Het monster kwam brullend achter de struiken vandaan waar het zich had verborgen. Het gromde met een heel enge stem: “Ik ga je opeten en verscheuren!” Fietje keek stomverbaasd: “Ha! Dat kan alleen andersom!” Het monster deinsde onzeker iets terug: “WAT!? Dat zullen we dan nog wel eens zien.” “Helemaal niet,”antwoordde Fietje. “Iedereen lacht je uit als je dat probeert.” Het monster deed een stap achteruit en deed zijn vervaarlijke muil een beetje dicht. “Wat bedoel je?” aarzelde hij. “Precies zoals ik het zeg,” zei het meisje. “Alleen als je me eerst in stukken scheurt, kun je me opeten. Maar nu hèb je je al vergist. Ga het maar bij iemand anders proberen, die door dit donkere bos loopt te wandelen, maar niet meer bij mij!”
Het monster flipte en keek bleek, sip en ziek. “Je bent enorm irritant bijdehand,” mopperde hij, maar hij draaide zich wel al half om. “En je stinkt een heel eind uit je mond als je zo schreeuwt,” voegde het meisje aan haar kritische waarnemingen toe. “Je kan beter eens een tijdje een persoonlijke coach zoeken. Zo iemand als mijn vader bijvoorbeeld. Maar een klungel als jij heeft natuurlijk niet eens een telefoon…”

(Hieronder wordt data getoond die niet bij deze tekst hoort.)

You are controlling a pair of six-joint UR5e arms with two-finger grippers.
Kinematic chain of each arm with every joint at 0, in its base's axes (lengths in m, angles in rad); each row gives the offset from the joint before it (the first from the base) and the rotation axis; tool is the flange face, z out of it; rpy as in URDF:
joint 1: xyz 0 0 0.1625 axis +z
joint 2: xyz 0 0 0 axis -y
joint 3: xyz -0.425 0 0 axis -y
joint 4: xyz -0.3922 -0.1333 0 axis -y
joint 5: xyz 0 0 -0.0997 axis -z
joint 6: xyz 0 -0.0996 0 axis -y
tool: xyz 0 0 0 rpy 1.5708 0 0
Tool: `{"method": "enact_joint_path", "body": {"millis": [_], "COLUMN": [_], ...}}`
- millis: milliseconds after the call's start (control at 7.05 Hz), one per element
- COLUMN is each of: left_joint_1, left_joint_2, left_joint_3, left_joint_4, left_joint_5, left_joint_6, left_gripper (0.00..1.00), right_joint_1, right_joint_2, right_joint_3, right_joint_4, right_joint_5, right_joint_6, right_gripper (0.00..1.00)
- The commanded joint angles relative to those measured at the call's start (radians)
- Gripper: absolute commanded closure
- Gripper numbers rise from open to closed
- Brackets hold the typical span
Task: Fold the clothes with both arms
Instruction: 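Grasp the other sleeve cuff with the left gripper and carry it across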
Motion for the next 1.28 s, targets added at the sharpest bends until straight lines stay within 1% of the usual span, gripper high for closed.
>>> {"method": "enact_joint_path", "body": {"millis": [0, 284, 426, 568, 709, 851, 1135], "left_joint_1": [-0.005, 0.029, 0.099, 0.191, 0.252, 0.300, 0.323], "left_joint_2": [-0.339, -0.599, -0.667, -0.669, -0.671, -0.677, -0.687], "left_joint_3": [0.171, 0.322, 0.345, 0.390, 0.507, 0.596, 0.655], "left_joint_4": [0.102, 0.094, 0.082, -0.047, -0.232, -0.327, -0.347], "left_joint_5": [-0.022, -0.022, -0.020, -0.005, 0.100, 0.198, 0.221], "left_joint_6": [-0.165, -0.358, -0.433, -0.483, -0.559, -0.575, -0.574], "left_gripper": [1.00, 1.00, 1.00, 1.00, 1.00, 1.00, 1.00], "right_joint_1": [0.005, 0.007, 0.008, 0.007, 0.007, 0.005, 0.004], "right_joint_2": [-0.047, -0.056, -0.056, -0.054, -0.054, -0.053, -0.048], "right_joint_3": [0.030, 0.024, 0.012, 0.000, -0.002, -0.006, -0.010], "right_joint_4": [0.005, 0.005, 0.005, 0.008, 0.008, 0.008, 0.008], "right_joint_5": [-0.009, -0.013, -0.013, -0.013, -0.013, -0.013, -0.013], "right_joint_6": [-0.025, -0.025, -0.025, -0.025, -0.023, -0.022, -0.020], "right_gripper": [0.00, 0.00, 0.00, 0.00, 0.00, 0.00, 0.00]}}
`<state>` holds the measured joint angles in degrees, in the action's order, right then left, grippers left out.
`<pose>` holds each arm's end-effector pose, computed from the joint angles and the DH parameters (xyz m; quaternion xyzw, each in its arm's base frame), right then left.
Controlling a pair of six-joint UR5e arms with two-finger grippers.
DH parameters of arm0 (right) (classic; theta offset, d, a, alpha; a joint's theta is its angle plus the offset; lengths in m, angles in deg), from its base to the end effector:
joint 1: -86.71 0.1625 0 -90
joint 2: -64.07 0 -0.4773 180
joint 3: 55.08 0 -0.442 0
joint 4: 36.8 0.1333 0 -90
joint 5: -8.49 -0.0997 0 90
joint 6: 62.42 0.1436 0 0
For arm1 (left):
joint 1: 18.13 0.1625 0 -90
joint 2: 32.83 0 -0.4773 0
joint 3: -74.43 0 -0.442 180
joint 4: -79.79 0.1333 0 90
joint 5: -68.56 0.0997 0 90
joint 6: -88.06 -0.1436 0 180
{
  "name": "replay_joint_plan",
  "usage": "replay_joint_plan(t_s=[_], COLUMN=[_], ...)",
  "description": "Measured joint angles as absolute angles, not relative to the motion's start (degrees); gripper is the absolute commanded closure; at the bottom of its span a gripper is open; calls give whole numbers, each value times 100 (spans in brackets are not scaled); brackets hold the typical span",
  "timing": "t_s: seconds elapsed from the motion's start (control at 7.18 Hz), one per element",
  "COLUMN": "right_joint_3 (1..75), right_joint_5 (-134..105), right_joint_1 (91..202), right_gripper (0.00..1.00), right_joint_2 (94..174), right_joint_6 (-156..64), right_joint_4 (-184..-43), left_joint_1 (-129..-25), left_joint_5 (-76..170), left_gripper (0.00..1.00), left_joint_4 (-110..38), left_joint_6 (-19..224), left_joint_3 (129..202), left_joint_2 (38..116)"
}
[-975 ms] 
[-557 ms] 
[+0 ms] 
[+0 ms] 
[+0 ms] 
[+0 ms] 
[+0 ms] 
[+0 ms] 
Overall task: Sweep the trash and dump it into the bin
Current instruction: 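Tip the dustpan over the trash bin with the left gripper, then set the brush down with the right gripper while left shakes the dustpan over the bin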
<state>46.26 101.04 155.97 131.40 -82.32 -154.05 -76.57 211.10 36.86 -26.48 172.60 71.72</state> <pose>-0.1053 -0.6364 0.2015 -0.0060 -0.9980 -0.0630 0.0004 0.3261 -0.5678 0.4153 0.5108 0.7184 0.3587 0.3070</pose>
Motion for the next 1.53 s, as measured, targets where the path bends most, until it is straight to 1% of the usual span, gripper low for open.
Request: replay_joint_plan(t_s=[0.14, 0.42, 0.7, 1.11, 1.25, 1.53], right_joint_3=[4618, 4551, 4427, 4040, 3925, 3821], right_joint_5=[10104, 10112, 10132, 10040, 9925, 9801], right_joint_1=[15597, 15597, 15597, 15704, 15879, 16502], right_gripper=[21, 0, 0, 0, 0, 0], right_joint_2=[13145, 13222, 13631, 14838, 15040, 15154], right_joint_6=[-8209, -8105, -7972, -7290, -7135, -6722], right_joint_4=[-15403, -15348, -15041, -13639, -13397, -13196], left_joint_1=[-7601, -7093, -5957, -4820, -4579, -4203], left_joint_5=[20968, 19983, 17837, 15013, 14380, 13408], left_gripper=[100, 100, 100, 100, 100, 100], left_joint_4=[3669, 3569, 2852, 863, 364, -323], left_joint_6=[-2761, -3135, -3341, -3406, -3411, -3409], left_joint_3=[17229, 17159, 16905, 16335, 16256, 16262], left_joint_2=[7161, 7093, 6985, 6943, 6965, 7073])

Het monster greep iets onder een huidplooi vandaan: “Wèl!” Plotseling glimlachte Fietje breed. “Vooruit dan maar: 070-3646639. Succes. Als je mijn naam noemt, luistert hij wel naar je.” Zingend liep ze door. De zon begon weer te schijnen en de vogels durfden weer te fluiten. Het werd nog een prachtige nazomer.